Here are just some of the factors you may consider while making a decision. Does/is the product…
- fit within your budget?
- have the least environmental impact?
- locally sourced/made?
- new or second-hand?
- 100% vegan?
- 100% zero waste?
- made with ethical labor?
Your job, as someone buying stuff and making ethical decisions, is to weigh all of these factors and see what you value most.
Even if you had all the money and time to research in the world, you probably couldn’t make a perfect ethical decision. So for most of us who have neither all the time nor money, it behooves us to set up a chain of values to make the decision easier.
When you do this, though, understand that choice means you’re sacrificing something else of value. Understand this not to feel bad, but to come to grips with our imperfect economy and the reason why other ‘good’ environmentalists make ‘bad’ choices (according to you).
For example, I place sustainable life for our massive human population above a strict diet, therefore I don’t advocate explicitly for veganism. (More information about the statistics behind that here.) Other people value veganism more than all other factors. Neither perspective is necessarily right – both are making good environmental decisions from different sides of the same coin.
What’s my hierarchy of ethical factors?
To put a huge caveat on the whole thing, I don’t think it’s possible to put an exact order into place. It varies based on what stuff you’re purchasing, what’s happening in your life, and any other number of things. Plus, all of these decisions are linked together so it’s impossible to extricate them totally from each other.
If you say your hierarchy of decision-making factors never change, I urge you to think again. Inflexible thinking doesn’t help anyone.
But in general my hierarchy goes:
- budget. At this time the practicalities of money ranks above everything else. When we have more disposable income, this will definitely change. But for now, we can’t make the ethical choices we want because of budget constraints. This also ties into zero waste, but for items I already have that I would not typically purchase. This would include my leather jacket from high school and the fur coats I received/bought second-hand while living in Russia.
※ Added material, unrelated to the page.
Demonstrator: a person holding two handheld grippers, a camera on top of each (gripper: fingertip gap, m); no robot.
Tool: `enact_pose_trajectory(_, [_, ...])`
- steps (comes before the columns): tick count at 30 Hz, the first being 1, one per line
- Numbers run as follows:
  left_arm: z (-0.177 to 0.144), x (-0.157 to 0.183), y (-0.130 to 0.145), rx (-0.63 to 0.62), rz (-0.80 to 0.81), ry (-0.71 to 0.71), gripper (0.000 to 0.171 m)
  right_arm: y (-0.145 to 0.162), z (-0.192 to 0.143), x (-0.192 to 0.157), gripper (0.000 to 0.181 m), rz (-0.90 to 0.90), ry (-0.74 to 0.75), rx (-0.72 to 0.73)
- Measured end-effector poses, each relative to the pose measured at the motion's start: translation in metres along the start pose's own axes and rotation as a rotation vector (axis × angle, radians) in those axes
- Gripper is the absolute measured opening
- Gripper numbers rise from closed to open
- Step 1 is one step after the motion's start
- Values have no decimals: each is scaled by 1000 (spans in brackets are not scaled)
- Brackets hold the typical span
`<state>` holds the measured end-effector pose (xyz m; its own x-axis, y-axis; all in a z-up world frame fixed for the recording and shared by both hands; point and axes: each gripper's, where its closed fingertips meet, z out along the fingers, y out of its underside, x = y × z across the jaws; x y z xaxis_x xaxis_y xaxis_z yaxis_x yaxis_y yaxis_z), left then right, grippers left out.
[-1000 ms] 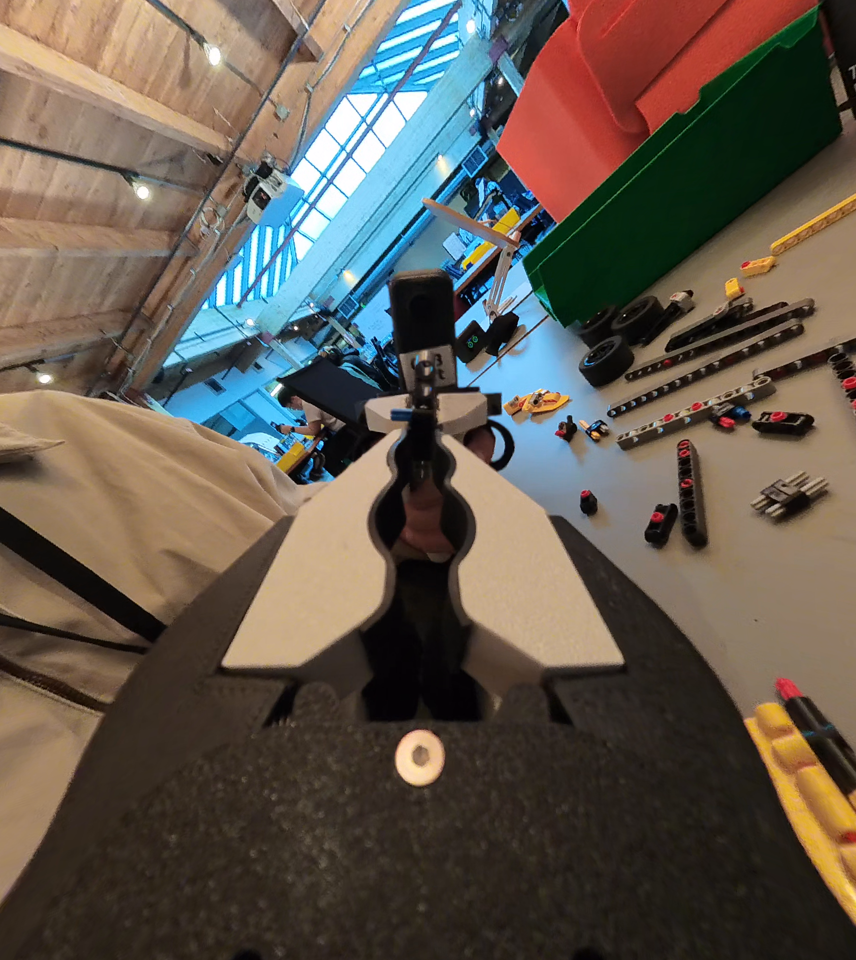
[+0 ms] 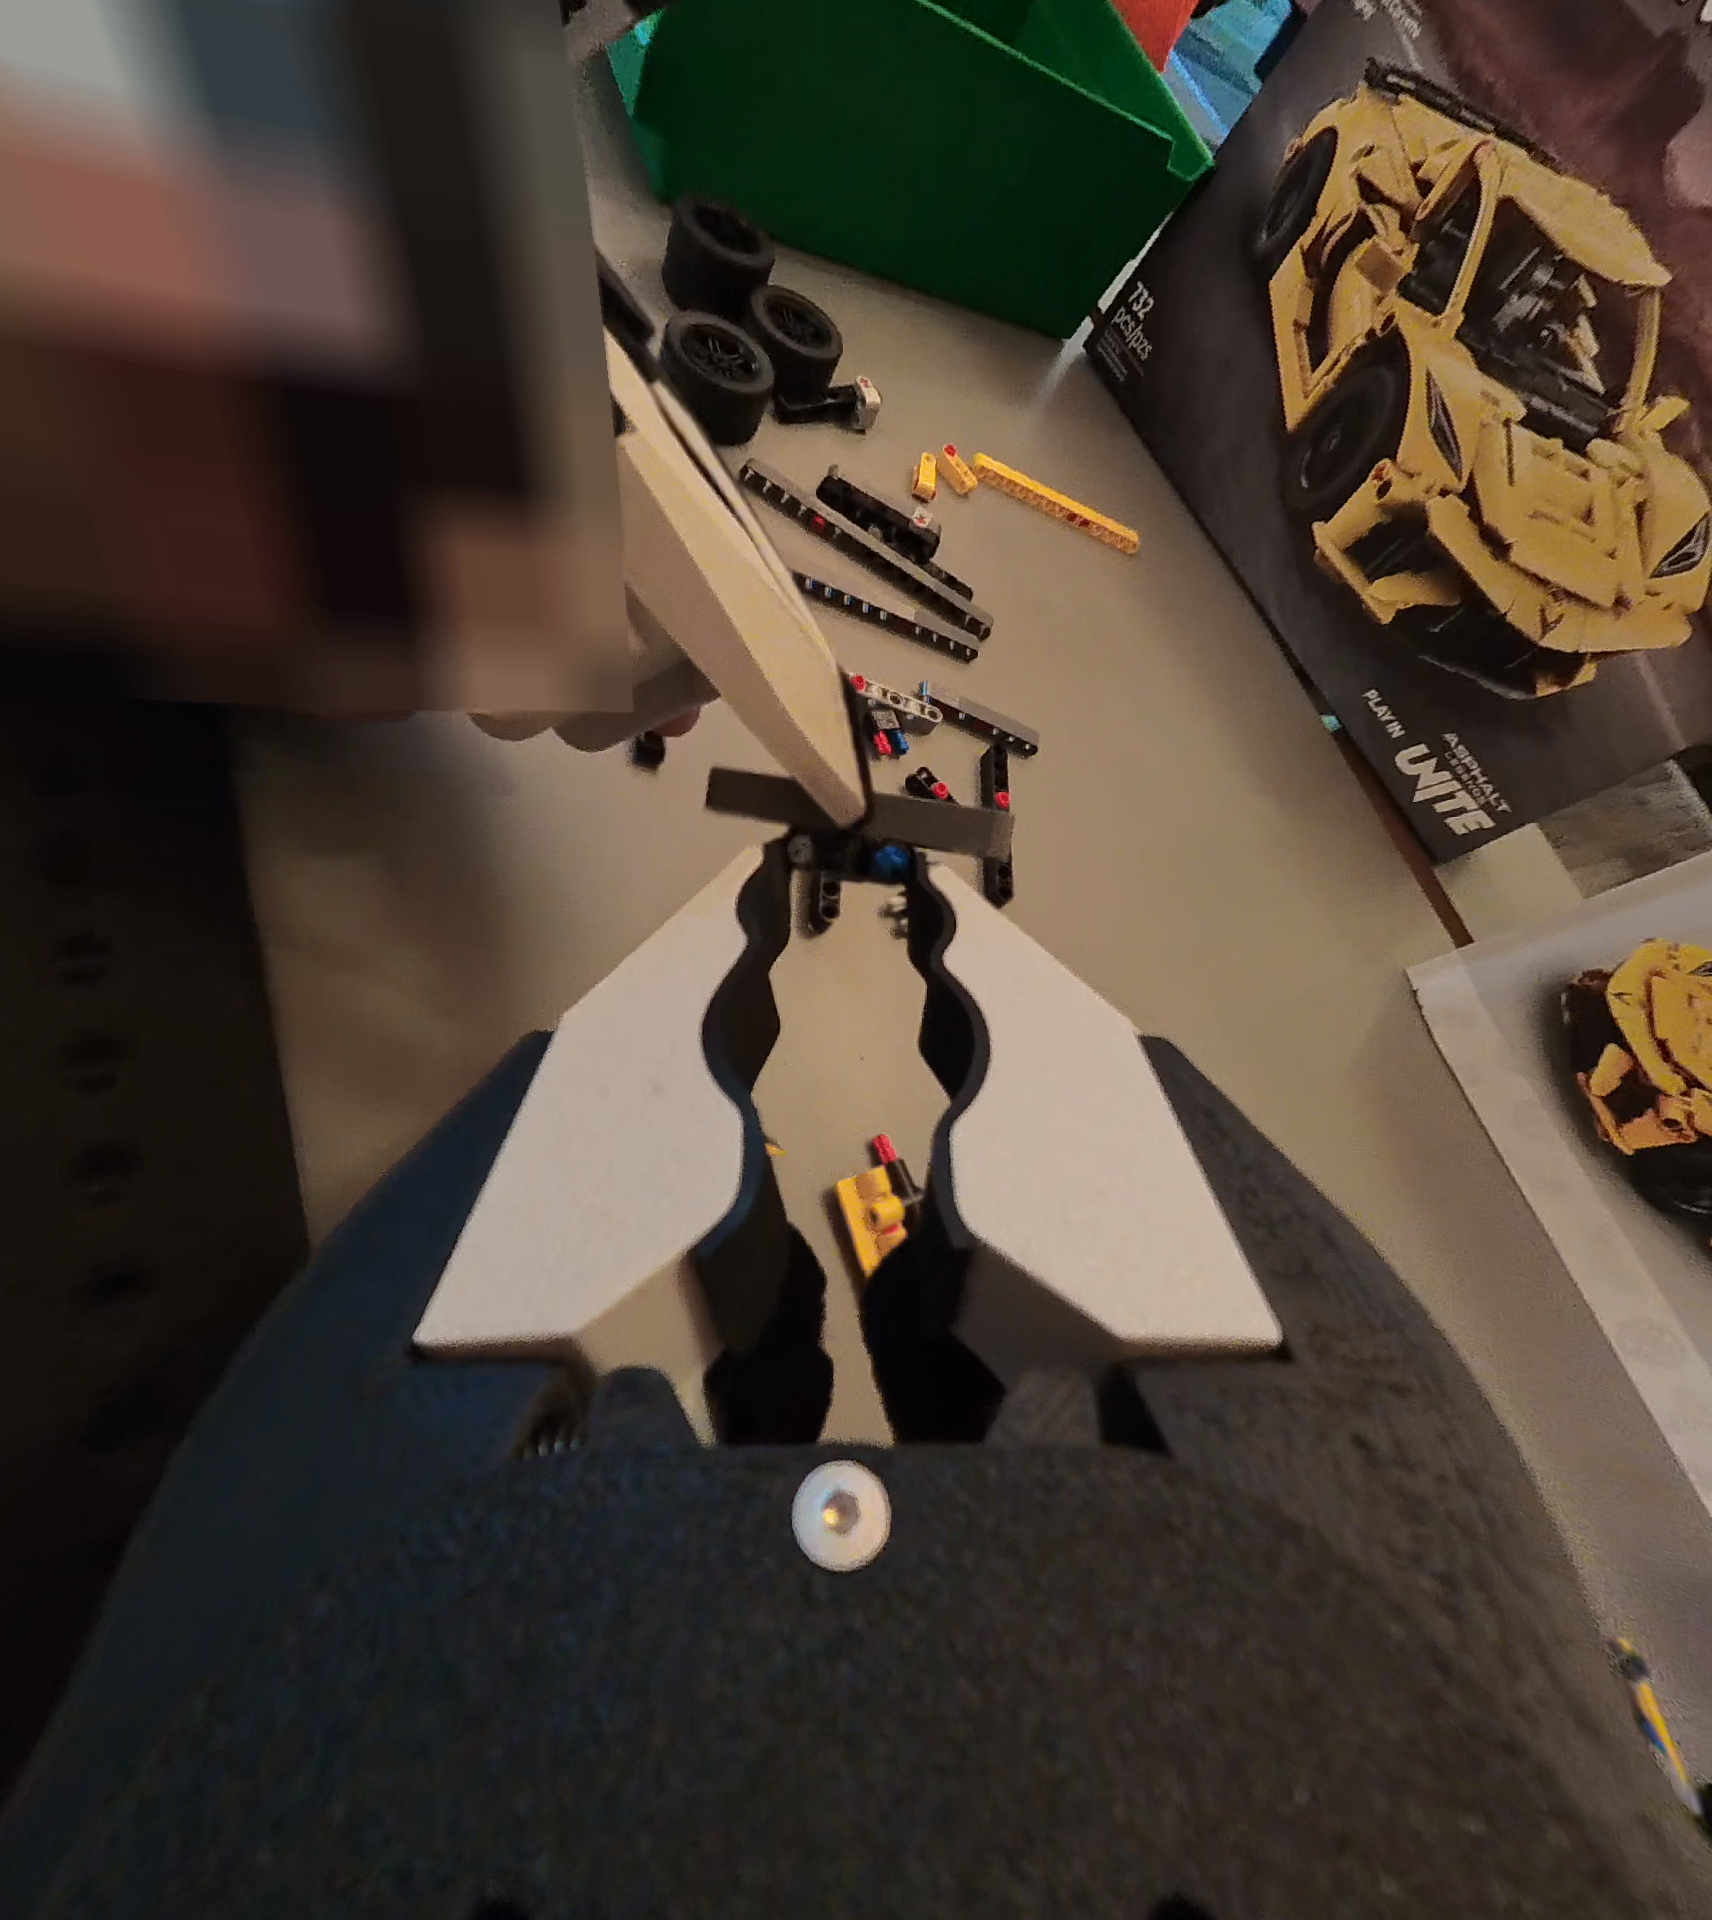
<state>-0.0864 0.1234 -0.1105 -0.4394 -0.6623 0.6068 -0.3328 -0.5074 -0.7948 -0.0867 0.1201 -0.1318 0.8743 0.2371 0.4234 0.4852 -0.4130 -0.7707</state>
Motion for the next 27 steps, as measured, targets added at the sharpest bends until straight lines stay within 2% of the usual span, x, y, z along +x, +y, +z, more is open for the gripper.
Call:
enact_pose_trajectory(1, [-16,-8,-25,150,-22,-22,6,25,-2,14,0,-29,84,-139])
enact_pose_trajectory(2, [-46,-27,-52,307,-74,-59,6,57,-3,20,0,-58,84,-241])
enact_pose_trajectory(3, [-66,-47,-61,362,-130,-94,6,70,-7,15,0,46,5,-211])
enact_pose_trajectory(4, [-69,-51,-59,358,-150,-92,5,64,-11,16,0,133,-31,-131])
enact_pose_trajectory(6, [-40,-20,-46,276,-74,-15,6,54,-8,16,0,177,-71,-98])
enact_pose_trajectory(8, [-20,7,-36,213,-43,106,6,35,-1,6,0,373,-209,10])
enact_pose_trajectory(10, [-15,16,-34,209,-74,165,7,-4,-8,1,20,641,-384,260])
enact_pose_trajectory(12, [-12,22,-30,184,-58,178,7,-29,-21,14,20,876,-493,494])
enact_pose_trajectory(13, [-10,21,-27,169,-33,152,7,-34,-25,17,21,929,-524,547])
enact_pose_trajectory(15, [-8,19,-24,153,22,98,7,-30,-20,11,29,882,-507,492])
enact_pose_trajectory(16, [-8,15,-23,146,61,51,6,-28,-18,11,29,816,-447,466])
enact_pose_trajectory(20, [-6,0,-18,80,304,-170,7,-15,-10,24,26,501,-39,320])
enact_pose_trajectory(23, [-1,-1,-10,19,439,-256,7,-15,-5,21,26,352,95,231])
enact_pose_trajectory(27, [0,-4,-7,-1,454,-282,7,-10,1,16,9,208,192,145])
- second-hand. Whenever possible, I choose second hand items. Clothing, home goods, really anything I prefer second-hand. That way I’m opting out of the traditional economy and removing myself from the factors I’d need to consider if I were buying new. Plus, buying second-hand exclusively allows me to shop from companies that treat their employees well and I don’t participate in an economy that values product over humanity.
- (local.) In parenthesis because it comes with a lot of restrictions. This is really about food, as I don’t live somewhere large enough that I could realistically source most things locally. I do value local, but it’s easier to focus on it in warmer months. Purchasing local in off-season is either cost prohibitive or impossible.
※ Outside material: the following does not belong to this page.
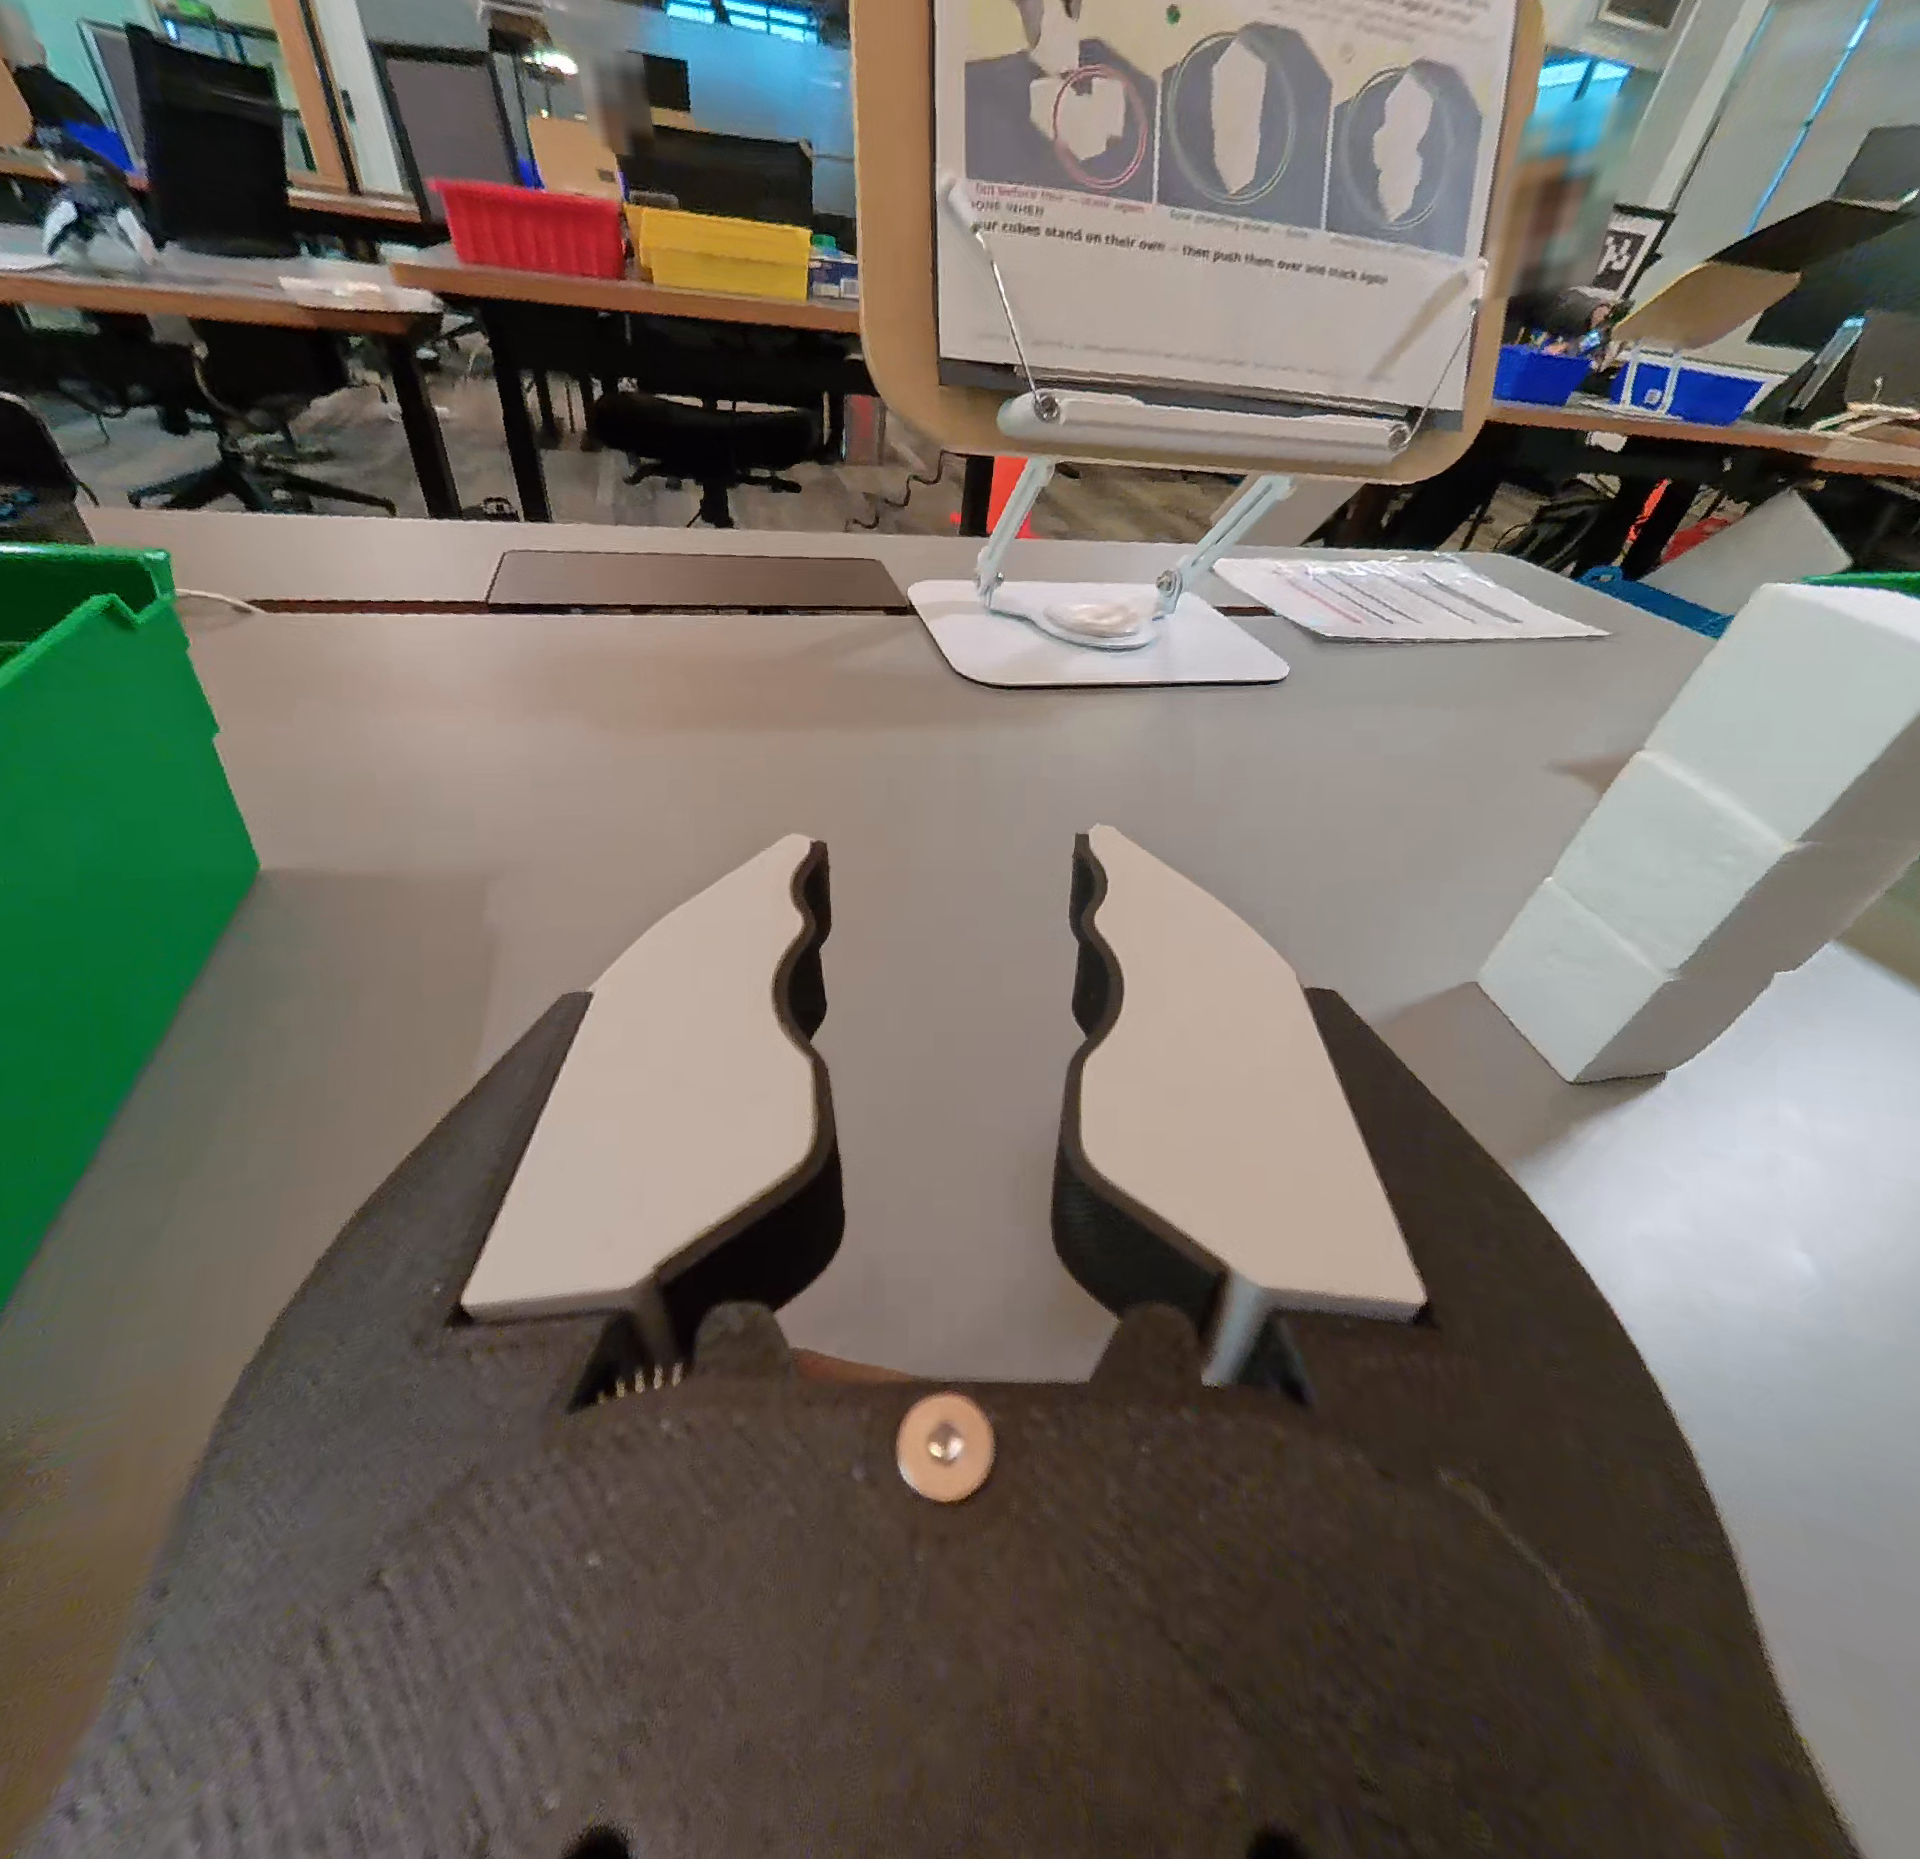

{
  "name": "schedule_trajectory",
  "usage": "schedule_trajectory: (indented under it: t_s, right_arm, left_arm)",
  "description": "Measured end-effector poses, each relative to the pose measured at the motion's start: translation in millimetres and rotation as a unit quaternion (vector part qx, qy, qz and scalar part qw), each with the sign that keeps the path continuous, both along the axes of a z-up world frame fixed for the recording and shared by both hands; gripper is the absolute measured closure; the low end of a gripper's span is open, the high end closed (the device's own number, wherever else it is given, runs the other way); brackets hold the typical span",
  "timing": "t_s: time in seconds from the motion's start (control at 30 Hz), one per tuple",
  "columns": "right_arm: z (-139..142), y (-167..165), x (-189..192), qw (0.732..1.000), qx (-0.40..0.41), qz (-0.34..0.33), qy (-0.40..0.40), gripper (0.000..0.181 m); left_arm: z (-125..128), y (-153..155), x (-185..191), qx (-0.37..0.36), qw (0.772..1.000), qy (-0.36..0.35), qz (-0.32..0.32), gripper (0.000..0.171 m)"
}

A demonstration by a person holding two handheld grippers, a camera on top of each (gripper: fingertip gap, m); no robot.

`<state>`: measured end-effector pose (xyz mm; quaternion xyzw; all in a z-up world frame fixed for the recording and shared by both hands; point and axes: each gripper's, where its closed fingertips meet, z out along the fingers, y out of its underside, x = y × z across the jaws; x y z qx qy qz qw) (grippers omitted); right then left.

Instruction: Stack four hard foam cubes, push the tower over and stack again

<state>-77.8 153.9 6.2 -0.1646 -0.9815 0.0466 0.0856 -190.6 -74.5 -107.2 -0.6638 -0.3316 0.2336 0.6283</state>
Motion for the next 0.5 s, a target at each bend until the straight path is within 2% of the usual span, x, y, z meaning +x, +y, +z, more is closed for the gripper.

- zero waste. This is the funny thing about this hierarchy of factors – I would definitely consider zero waste to be my #1 option, but when I really stop to think, it actually falls below other considerations. Still, low-waste consumption is easily bundled into budget (refuse/reduce), second-hand (reuse), and local (low travel miles, often unpackaged).
- vegan. I have a lot of thoughts on veganism as a literal life-long vegetarian, but that’s for another post (or, realistically, not). I do value the reduction of animal products in people’s diets, but think veganism can lack nuance. We almost never purchase eggs, milk, or cheese from the store but I do consume it when my husband rescues it from the dumpster at his work. I’ve gotten hate for talking about it, but I’ve prioritized my values: waste reduction is above veganism.
How to create your own hierarchy
If you struggle to make decisions when consuming, I’d encourage you to sit down and create your own hierarchy of ethical factors. This exercise will take about 10 minutes. All you need is a pen and paper or a note-taking app.
- List all the factors you can think of when making an ethical decision. You can use my list above as a starting-off point, but there could definitely be many more.
- Circle the three factors you feel are most important. Look at your list and go by instinct to choose what three things are valuable to you when making an ethical decision.
- Consider your last 3-4 purchases. Did they align with the factors you just chose? If yes, great! If not, consider whether you made an incorrect purchase or if you actually have a hidden value that you hadn’t considered.
- As an additional step, consider writing down a list of clarifying questions you might ask companies while making a decision. For example, if you ranked zero waste as very important, you might list “what kind of packaging is this sent in?”. That way, you can shoot off a quick form e-mail to any company you want to purchase from whenever you’re making a decision.
Did this post spark any greater understanding of how to make ethical decisions for yourself – or make you more confused about your personal priorities? Let me know in the comments below your hierarchy of factors!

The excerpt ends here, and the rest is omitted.